Scraper for Transport

I’m new to HA. I would like to implement a scraper. I’ve had a look at teh uk_transport sensor, and that’s structured very much for the next arrival of a bus/train/tube. It also has a throttle or you have to pay money.

Transport for London however has a rather nice REST interface documented here.

My idea is to convert a python scraper of mine to use the API to get information like this.

Screenshot 2021-09-19 181552

This scrapes fast so once a minute is possible.

The configuration I have is simple. In the UK there is a national unique identifier for stops, both for tube rail and buses.

I have a time to walk to the stop. If it takes two minutes then you can filter out buses due in the next two minutes.

I have a max count and a max time filter as well.

You can select from a list of lines [bus numbers or tube likes], and you can specify a direction.

So can anyone give me some pointers?

It’s not a single value output, in effect some JSON with a template to generate HTML

No interest in keeping historical values.

Can someone give me some pointers on where to look in the documentation?

Thanks. N

The first pointer is that scraping once a minute is 86400 scrapes a day, which could be considered an abuse of their service. Just because you can scrape that fast does not mean you should.

1 Like

It sounds like this isn’t scraping but using an API. It comes down to the terms of use. For targeted API calls for a single user it may not be an issue, but then again it may.

I’m not sure what you need help with. Do you need help with getting the data result, or implementing in HA?

1 Like

I’ve been thinking so more.

For Tom

In practice what I’m talking about is a time table in general. Either you download the time table, say once per day. Then you want to assume that its correct, and have the time until arrival/departure to be real time based off a real time clock.

You then have “real time timetables” such as TFL’s API, which is just updating the time table more dynamically.

So on the scrapes per day, that deals with most of that, and since you know when say buses are active, it also cuts down dramatically on any polling.

For Matthew

It’s some help on the HA side, API bit I’ve got going.
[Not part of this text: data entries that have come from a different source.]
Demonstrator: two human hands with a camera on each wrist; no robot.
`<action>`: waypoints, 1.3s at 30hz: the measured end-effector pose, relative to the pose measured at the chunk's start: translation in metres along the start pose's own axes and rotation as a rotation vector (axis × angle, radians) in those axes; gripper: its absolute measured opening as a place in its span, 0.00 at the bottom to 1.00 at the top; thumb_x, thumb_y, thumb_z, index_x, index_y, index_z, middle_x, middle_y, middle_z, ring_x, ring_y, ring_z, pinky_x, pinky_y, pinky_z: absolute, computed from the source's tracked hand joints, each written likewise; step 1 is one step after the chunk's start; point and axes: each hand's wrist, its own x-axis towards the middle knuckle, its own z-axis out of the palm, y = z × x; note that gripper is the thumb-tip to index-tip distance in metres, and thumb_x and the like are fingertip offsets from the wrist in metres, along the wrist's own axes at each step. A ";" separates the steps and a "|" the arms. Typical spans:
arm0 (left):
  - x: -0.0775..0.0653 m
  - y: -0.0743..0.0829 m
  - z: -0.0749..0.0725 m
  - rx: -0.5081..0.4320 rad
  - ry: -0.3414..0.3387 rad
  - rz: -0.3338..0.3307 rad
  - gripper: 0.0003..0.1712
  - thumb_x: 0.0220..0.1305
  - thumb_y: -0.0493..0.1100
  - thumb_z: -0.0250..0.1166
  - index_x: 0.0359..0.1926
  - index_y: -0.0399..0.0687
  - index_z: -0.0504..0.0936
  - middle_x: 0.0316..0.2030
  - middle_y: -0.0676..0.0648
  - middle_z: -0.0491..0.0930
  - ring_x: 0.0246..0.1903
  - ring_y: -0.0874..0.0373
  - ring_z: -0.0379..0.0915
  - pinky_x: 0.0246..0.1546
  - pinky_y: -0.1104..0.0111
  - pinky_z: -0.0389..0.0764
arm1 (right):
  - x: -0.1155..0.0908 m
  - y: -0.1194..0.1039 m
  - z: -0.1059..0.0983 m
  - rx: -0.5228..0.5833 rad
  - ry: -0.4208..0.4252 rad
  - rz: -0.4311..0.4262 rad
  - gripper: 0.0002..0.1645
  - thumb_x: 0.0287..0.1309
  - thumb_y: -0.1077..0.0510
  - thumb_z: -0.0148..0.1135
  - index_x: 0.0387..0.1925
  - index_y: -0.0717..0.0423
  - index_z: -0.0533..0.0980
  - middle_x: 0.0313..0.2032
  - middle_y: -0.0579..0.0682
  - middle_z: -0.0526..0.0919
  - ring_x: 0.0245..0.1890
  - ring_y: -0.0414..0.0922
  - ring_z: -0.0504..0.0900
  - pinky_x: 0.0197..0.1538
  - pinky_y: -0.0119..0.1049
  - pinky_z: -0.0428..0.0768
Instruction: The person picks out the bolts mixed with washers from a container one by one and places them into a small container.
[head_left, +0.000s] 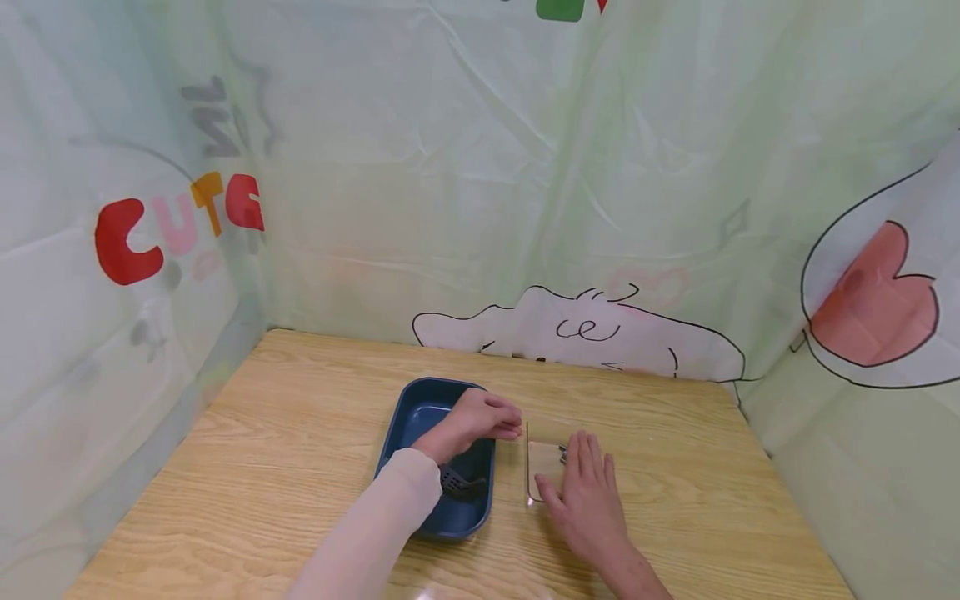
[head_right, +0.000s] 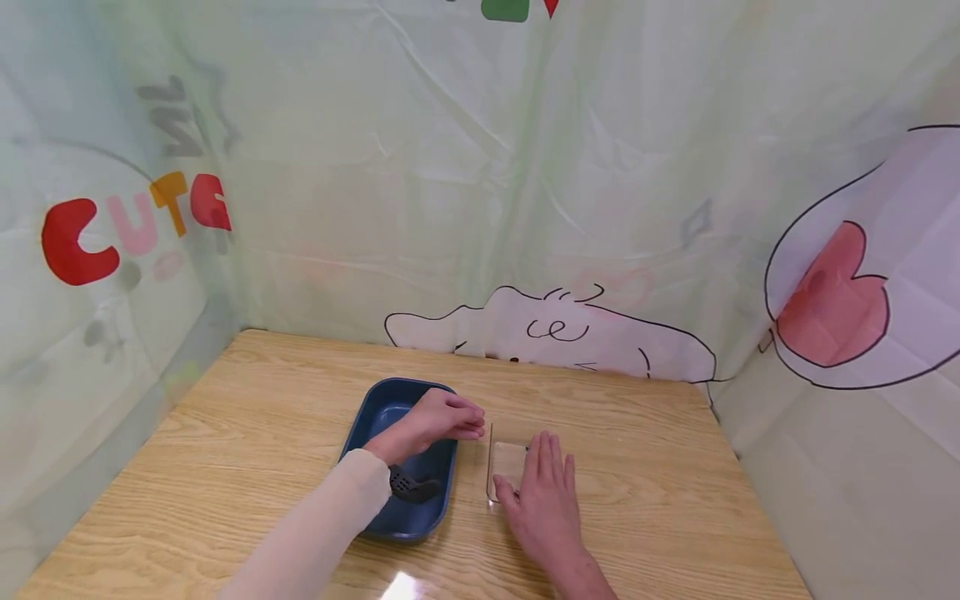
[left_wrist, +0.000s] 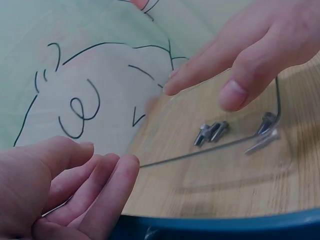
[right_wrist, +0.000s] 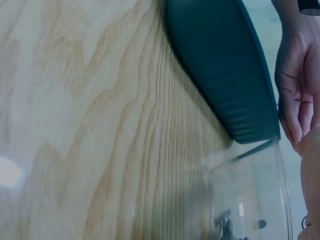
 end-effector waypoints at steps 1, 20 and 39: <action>0.000 0.000 -0.002 -0.001 0.002 0.000 0.16 0.67 0.37 0.64 0.51 0.29 0.82 0.41 0.34 0.86 0.38 0.50 0.88 0.42 0.65 0.88 | 0.000 -0.001 0.001 0.001 -0.001 -0.002 0.52 0.70 0.38 0.51 0.72 0.76 0.49 0.74 0.73 0.50 0.76 0.67 0.48 0.74 0.68 0.48; -0.006 -0.007 -0.040 0.015 0.088 0.031 0.13 0.67 0.37 0.64 0.47 0.31 0.84 0.40 0.36 0.87 0.38 0.50 0.88 0.46 0.62 0.87 | 0.010 -0.035 0.008 0.015 -0.038 -0.051 0.50 0.68 0.38 0.53 0.73 0.72 0.52 0.75 0.68 0.51 0.77 0.62 0.47 0.76 0.64 0.49; -0.006 -0.025 -0.054 0.129 0.237 -0.043 0.14 0.70 0.40 0.60 0.50 0.34 0.84 0.42 0.39 0.86 0.45 0.49 0.86 0.54 0.60 0.84 | 0.008 -0.066 0.019 0.024 -0.128 -0.109 0.51 0.68 0.34 0.51 0.75 0.66 0.52 0.77 0.62 0.49 0.79 0.56 0.44 0.79 0.60 0.45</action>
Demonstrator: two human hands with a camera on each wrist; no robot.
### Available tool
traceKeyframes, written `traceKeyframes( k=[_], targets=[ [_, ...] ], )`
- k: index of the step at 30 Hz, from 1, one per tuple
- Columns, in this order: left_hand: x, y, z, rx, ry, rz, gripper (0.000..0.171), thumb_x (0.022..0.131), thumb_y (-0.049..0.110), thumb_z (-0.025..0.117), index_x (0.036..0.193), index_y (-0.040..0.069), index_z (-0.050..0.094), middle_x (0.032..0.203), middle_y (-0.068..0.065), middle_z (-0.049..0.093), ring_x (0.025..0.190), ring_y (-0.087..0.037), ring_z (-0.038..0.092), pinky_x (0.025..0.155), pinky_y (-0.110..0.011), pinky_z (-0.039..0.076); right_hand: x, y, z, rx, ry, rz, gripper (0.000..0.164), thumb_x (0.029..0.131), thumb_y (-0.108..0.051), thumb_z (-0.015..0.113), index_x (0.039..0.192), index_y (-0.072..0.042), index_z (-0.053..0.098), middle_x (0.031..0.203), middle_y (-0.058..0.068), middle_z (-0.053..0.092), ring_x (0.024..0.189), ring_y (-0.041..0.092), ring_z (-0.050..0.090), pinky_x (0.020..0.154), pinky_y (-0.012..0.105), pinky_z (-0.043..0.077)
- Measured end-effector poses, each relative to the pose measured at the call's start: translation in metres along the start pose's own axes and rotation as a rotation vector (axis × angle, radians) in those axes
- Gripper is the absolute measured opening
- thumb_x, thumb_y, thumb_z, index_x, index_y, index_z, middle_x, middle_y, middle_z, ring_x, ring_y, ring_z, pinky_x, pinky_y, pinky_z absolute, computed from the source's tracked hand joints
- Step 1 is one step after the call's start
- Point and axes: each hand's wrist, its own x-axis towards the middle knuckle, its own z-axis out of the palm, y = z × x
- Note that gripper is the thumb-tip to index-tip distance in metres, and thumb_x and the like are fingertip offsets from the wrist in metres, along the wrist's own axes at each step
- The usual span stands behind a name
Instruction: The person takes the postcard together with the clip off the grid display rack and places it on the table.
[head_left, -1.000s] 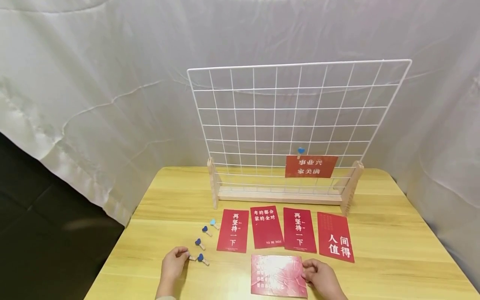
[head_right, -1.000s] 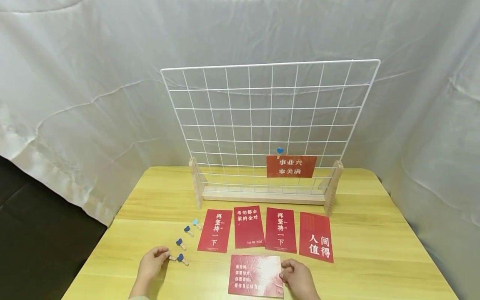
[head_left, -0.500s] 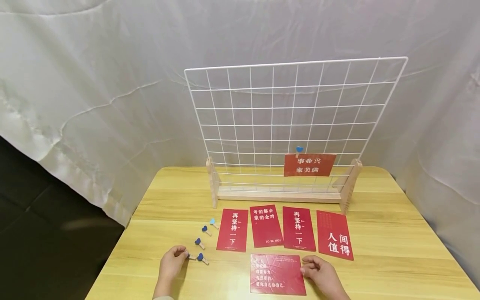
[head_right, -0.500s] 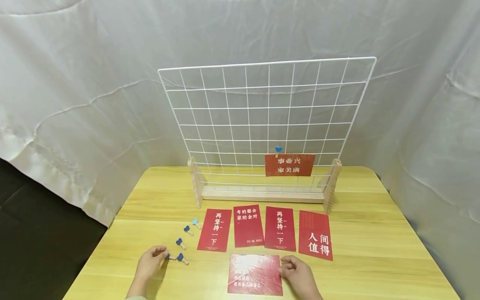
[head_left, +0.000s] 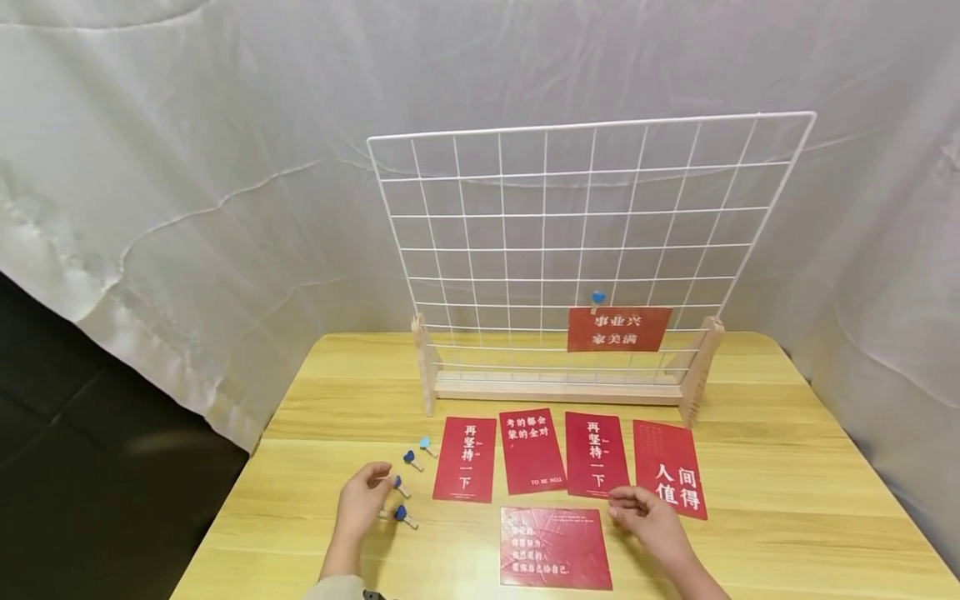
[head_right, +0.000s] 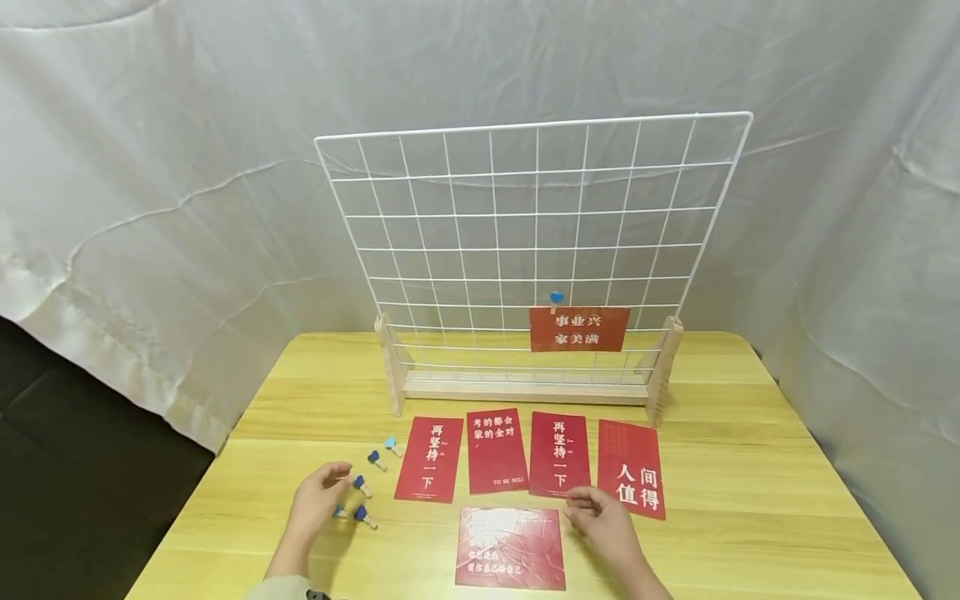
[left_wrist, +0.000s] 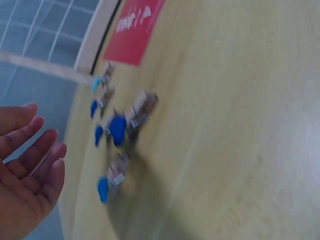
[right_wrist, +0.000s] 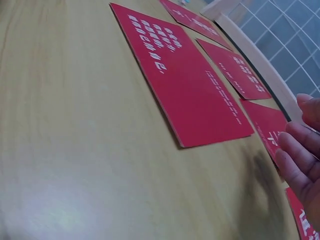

So it’s getting back a list / array.

Second the display part is to put up the list, and to incorporate a real time clock, so that expected time of arrival - current time = time to arrival, and the time to arrival is live.

Does that make sense?

I would look into creating multiple sensors whose value is a timestamp and the device class is timestamp. See https://developers.home-assistant.io/docs/core/entity/sensor. Each sensor would represent one time.

I have a sensor with a list of attributes with various values for next 4 arriving transports in a schedule for my stop.

Then on a corresponding card I display the time of the earliest bus (3’ - means bus [160] arrives in 3 minutes to the stop ‘Burger King’) and 3 coming buses…
ha_bkk_card

The sensor is updated every 5 min. But a panel, installed next to my entrance door, I have a button to update the schedule to get the latest information.

I do not like even this 5 min update because for a night time I do not need it at all. I would prefer to run an update not in fixed timeframe but somehow flaxible. Or during a long lockdown I did not ‘watch’ at this info at all but it kept running… not nice tho.